→ Try it: Please give back, word for word, each line from the start of the entries through the one in which "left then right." is found.
(Dataset extract Opens)
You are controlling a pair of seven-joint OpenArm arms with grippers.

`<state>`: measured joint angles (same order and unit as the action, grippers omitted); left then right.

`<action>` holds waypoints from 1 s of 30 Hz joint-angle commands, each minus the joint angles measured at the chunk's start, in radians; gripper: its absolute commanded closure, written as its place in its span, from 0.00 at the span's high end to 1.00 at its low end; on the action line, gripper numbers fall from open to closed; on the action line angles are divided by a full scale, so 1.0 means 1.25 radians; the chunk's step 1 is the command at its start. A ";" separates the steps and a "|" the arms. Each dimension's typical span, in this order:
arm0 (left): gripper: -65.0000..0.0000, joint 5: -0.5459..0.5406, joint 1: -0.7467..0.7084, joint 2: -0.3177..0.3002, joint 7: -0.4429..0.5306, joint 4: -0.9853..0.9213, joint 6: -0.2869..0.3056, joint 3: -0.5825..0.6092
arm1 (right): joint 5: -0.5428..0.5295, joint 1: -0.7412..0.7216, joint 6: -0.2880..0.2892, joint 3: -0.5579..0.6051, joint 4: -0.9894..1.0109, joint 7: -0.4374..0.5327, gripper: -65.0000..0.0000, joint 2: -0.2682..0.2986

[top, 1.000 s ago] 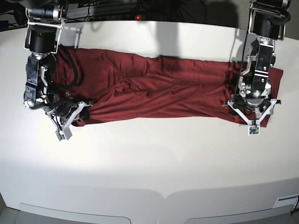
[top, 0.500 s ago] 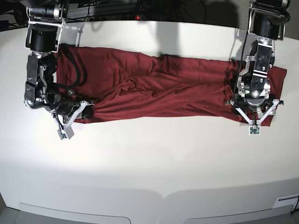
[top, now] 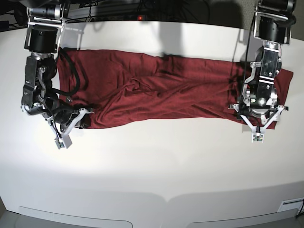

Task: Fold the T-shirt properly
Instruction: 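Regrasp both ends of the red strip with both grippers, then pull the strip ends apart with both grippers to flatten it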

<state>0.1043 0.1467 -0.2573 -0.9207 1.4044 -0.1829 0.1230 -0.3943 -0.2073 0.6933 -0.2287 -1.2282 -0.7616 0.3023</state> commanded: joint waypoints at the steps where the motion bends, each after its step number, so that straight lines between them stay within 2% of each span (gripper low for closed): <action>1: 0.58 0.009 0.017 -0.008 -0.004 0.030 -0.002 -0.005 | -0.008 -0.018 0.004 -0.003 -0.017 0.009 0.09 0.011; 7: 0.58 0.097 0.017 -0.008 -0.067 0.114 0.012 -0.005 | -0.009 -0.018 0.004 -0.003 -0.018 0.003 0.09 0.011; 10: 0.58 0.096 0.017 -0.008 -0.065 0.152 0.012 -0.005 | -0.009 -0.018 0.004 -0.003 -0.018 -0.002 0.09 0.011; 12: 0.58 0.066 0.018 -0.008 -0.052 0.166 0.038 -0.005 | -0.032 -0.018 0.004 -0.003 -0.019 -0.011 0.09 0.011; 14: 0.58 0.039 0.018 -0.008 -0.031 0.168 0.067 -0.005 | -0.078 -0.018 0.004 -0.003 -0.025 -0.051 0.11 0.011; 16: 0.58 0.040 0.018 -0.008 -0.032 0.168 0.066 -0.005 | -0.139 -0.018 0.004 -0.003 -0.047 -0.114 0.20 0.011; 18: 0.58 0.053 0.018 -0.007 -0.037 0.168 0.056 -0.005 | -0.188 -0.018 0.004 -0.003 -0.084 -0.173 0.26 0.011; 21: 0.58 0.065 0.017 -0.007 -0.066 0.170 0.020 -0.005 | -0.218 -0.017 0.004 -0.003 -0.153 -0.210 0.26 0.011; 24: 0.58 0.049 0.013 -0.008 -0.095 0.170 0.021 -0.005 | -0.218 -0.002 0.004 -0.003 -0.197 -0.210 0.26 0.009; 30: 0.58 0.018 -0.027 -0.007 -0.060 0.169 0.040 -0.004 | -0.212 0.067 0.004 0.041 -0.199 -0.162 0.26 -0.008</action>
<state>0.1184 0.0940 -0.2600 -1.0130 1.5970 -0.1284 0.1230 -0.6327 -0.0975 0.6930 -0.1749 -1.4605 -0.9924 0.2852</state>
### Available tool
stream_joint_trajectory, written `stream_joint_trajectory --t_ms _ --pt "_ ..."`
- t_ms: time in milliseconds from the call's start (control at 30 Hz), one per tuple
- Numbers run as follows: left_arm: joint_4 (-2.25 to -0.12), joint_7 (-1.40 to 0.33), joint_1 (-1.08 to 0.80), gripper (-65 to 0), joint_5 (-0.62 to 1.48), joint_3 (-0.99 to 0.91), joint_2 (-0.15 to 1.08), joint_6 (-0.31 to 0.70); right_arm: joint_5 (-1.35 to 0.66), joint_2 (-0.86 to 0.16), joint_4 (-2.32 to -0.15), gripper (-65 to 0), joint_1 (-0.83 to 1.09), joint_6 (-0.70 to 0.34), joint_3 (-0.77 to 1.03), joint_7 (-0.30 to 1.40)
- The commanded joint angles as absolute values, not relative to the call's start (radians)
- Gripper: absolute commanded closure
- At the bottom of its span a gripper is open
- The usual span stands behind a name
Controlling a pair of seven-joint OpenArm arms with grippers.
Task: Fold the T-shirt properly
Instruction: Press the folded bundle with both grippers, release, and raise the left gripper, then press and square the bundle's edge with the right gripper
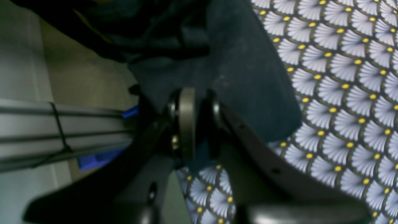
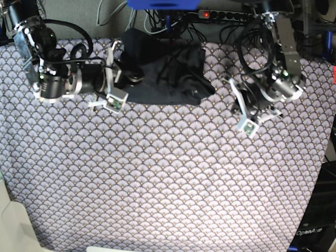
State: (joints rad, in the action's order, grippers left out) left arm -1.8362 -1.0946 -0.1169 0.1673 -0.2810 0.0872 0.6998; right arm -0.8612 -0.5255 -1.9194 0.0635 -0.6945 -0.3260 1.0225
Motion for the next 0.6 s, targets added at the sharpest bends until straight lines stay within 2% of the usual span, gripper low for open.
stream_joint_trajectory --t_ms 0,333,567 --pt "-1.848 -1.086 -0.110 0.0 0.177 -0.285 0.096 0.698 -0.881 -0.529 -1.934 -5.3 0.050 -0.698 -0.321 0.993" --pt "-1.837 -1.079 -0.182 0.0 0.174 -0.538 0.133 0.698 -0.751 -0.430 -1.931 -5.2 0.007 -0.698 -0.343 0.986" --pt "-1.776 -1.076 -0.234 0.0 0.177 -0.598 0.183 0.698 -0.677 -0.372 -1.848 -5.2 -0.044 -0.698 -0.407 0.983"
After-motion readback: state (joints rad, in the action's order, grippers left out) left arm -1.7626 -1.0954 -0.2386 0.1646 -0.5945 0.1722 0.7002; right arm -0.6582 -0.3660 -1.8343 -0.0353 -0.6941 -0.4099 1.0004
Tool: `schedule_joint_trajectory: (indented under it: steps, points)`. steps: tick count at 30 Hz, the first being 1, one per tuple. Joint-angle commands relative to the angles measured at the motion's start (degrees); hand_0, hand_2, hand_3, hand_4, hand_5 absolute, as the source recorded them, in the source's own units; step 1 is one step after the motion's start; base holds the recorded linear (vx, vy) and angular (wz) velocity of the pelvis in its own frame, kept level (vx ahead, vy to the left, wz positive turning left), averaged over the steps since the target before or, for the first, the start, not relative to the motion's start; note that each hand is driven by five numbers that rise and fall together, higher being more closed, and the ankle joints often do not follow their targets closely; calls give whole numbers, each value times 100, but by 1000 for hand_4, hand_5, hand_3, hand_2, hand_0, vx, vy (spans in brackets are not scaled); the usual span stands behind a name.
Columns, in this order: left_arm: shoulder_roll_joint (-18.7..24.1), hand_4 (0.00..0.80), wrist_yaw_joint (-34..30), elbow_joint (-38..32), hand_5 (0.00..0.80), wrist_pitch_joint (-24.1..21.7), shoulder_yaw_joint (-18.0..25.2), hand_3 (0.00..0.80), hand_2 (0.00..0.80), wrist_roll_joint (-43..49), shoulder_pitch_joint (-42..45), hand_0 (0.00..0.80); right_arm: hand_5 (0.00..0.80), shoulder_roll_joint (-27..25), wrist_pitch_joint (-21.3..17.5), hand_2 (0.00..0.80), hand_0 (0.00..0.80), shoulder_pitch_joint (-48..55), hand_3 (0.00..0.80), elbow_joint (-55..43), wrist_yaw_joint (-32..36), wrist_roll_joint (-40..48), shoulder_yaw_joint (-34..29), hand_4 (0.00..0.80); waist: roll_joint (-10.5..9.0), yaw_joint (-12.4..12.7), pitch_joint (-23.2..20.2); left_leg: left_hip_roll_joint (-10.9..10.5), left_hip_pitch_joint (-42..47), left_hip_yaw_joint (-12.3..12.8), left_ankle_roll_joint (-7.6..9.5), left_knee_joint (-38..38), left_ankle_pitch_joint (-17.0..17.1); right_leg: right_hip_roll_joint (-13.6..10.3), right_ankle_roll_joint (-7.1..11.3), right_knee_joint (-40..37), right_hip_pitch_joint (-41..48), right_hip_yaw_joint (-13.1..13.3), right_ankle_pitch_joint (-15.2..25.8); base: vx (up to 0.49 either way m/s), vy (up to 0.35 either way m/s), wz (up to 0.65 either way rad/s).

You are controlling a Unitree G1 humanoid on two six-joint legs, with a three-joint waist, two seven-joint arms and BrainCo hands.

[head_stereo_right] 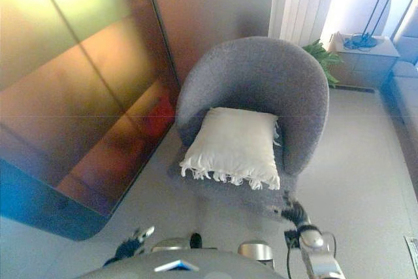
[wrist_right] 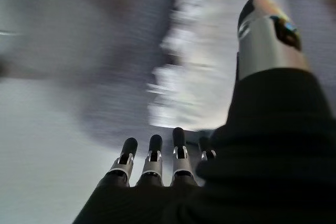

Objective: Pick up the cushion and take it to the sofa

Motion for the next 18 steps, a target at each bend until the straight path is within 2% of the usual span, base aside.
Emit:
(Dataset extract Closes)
→ Task response:
You are controlling a pair of seven-joint OpenArm arms with grippers.

`<state>`: measured joint angles (same order and unit as the action, grippers omitted); left then right.

The work is done, and the output is complete.